Gravitational and Autoregressive Analysis Spatial Diffusion of COVID-19 in Hubei Province, China
Yanguang Chen, Yajing Li, Yuqing Long, Shuo Feng

TL;DR
This study models the spatial diffusion of COVID-19 in Hubei using gravity and spatial auto-regression models, revealing key factors influencing spread and the effectiveness of control measures.
Contribution
It introduces a local gravity model based on power law decay to effectively describe COVID-19 diffusion patterns in Hubei.
Findings
The local gravity model fits COVID-19 diffusion data well.
Wuhan's direct transmission dominates early spread.
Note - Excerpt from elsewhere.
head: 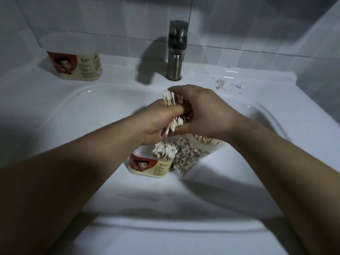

Spatial isolation measures significantly reduced transmission.
Abstract
The spatial diffusion of epidemic disease follows distance decay law in geography, but different diffusion processes may be modeled by different mathematical functions under different spatio-temporal conditions. This paper is devoted to modeling spatial diffusion patterns of COVID-19 stemming from Wuhan city to Hubei province. The methods include gravity and spatial auto-regression analyses. The local gravity model is derived from allometric scaling and global gravity model, and then the parameters of the local gravity model are estimated by observational data and linear regression. The main results are as below. The local gravity model based on power law decay can effectively describe the diffusion patterns and process of COVID-19 in Hubei Province, and the goodness of fit of the gravity model based on negative exponential decay to the observation data is not satisfactory. Further, the…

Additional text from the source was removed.